Алексей Петрович спросил:
– Вы – доктор? Кто сейчас у Екатерины Александровны? Вы знаете что-нибудь?
– А что случилось? Разве несчастье?
– Нет, впрочем, я не знаю, – Алексей Петрович сел на скамью, коснулся руки Григория Ивановича и особенно мягко заговорил: – Перед священниками и докторами не скрываются, правда? Скажите, быть может есть средство, чтобы сердце не так болело, чтобы им владеть? – Бром, – ответил Григорий Иванович.
– Ну да, но я не про то. Когда узнику открывают тюрьму и он с порога видит солнце, тогда ему говорят: «А мы старый грешок вспомнили, – иди назад…» – «Но я исправился…» – «Нет, иди обратно». Доктор, муж Екатерины Александровны должен быть чист и свободен, правда?
– Вы женитесь? – спросил Григорий Иванович, всматриваясь в слишком красные губы князя и беспокойные его глаза. «Руки белые какие», – подумал Григорий Иванович, и ему стало вдруг необычайно грустно.
Князь продолжал:
– Я не враг себе, пусть и она поверит, что не враг. Я мучаюсь больше ее. Не для радости же в Колывань ездил… Впрочем, вы ничего не знаете… Я приехал просить ее руки, вот… Доктор, если выйдет несчастье – вы поможете?
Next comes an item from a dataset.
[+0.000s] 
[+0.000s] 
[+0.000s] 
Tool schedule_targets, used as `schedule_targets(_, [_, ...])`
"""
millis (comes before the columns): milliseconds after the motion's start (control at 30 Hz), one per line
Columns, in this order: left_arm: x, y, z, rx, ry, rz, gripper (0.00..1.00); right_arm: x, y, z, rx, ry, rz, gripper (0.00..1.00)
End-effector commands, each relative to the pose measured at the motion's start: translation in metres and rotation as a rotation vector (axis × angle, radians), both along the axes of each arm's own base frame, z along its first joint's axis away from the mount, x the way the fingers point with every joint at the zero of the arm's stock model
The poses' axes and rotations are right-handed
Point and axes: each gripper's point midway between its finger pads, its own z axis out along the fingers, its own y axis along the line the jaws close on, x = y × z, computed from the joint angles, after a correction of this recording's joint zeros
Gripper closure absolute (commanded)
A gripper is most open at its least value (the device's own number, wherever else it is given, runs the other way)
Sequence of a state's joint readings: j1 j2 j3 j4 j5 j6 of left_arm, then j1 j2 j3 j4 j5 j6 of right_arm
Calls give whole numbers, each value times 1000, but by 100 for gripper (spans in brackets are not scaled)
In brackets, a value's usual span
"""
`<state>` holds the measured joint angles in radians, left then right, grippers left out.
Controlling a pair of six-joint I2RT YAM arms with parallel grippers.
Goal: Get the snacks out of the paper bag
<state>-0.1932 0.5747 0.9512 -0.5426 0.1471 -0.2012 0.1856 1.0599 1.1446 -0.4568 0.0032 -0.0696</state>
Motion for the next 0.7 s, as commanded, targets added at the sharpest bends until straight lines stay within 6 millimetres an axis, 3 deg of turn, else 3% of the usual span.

Сейчас за окном, я знаю, на меня донос.
Он перевел дух, вздохнул, поглядел доктору в глаза и улыбнулся жалобно.
– Екатерина Александровна достойна, чтобы из-за нее страдали, – проговорил, сам не зная для чего, Григорий Иванович и, смутившись, стал нагибать лейку, пока из дудочки не потекла вода.
В это время за Катиным окном раздался вопль и его покрыл густой бас, кто-то кинулся к раскрытому окошку, занавеска заколебалась, и простоволосая женская голова опрокинулась изнутри на подоконник. Закинулись голые руки, стараясь отодрать от горла чьи-то короткие волосатые пальцы.
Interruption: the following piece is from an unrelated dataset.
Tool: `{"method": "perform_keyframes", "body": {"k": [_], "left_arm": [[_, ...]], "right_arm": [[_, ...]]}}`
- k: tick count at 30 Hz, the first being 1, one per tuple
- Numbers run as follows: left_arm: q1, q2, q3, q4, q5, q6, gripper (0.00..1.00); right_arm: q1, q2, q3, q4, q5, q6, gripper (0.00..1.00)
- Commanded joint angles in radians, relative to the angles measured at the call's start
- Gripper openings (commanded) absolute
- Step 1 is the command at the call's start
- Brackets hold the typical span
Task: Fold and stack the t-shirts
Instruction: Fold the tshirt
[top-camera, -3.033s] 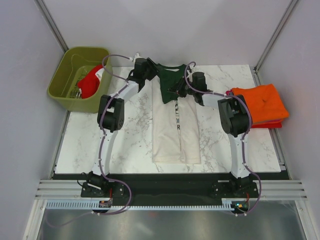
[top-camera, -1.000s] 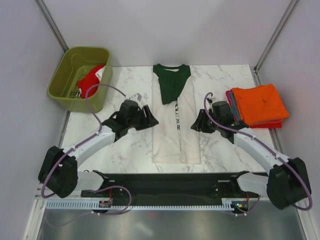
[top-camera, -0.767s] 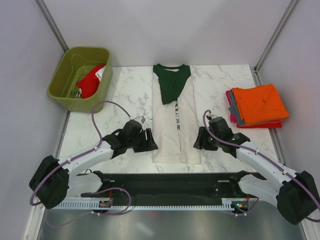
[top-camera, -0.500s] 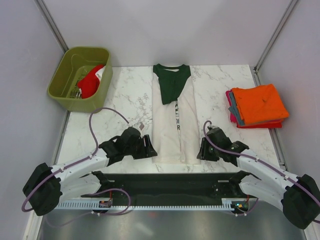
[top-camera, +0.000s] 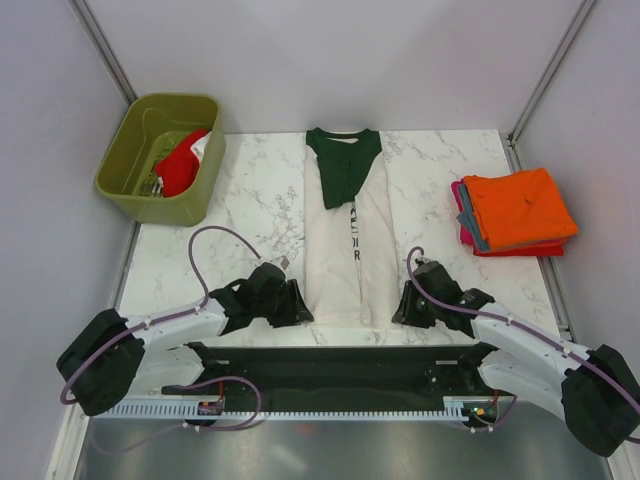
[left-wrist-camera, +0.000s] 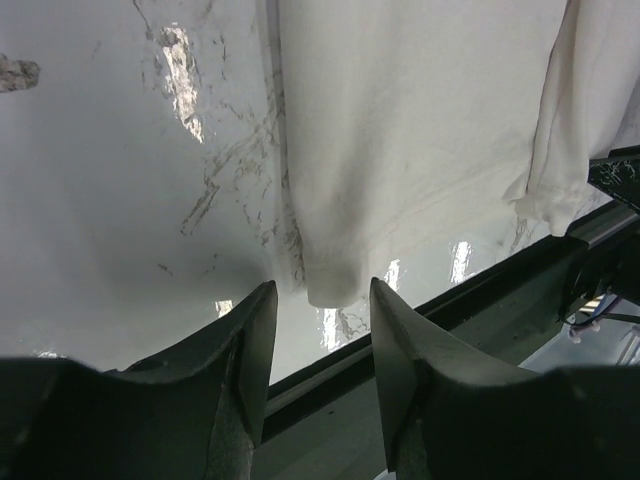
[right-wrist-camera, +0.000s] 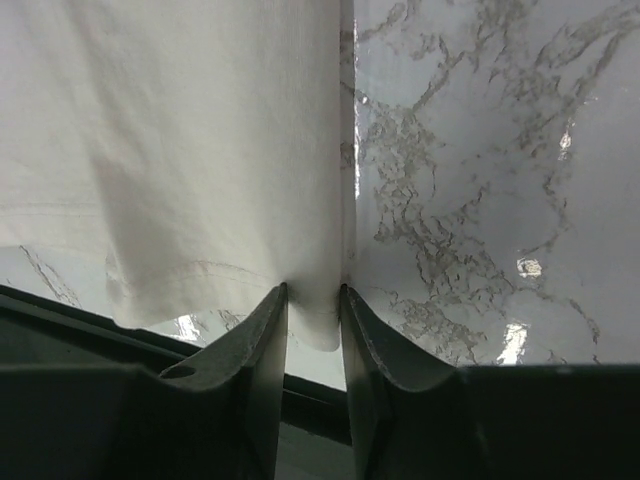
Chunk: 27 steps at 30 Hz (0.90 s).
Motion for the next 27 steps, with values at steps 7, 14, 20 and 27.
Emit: {"method": "perform_keyframes", "body": {"k": [7, 14, 20, 27], "left_arm": [[-0.005, 0.048, -0.008, 0.114, 0.001, -0.053, 0.34], [-0.005, -0.016, -0.017, 0.157, -0.015, -0.09, 0.13], [-0.002, -0.101, 0.036, 0.06, -0.033, -0.078, 0.04], [0.056, -0.086, 0.121, 0.02, -0.023, -0.044, 0.02]], "right_arm": [[0.005, -0.01, -0.013, 0.057, -0.057, 0.002, 0.18], [0.004, -0.044, 0.017, 0.068, -0.086, 0.01, 0.0], [0.002, -0.079, 0.106, 0.034, -0.065, 0.007, 0.0], [-0.007, -0.018, 0.279, -0.015, 0.01, -0.053, 0.0]]}}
Затем раздался другой отчаянный женский крик, от которого Заботкин похолодел, а князь, страшно бледный, вскочил со скамейки, мучительно повторяя: «Не трогай ее, не трогай, не трогай…» Волосатые пальцы отпустили шею, голова женщины соскользнула с подоконника. Григорий Иванович хотел встать, но на колени его, хватаясь слабеющими пальцами, склонился князь, – голова его моталась.
– Это ничего, прислонитесь, вот так, сейчас пройдет, – бормотал Григорий Иванович, смачивая лоб князю водой из лейки.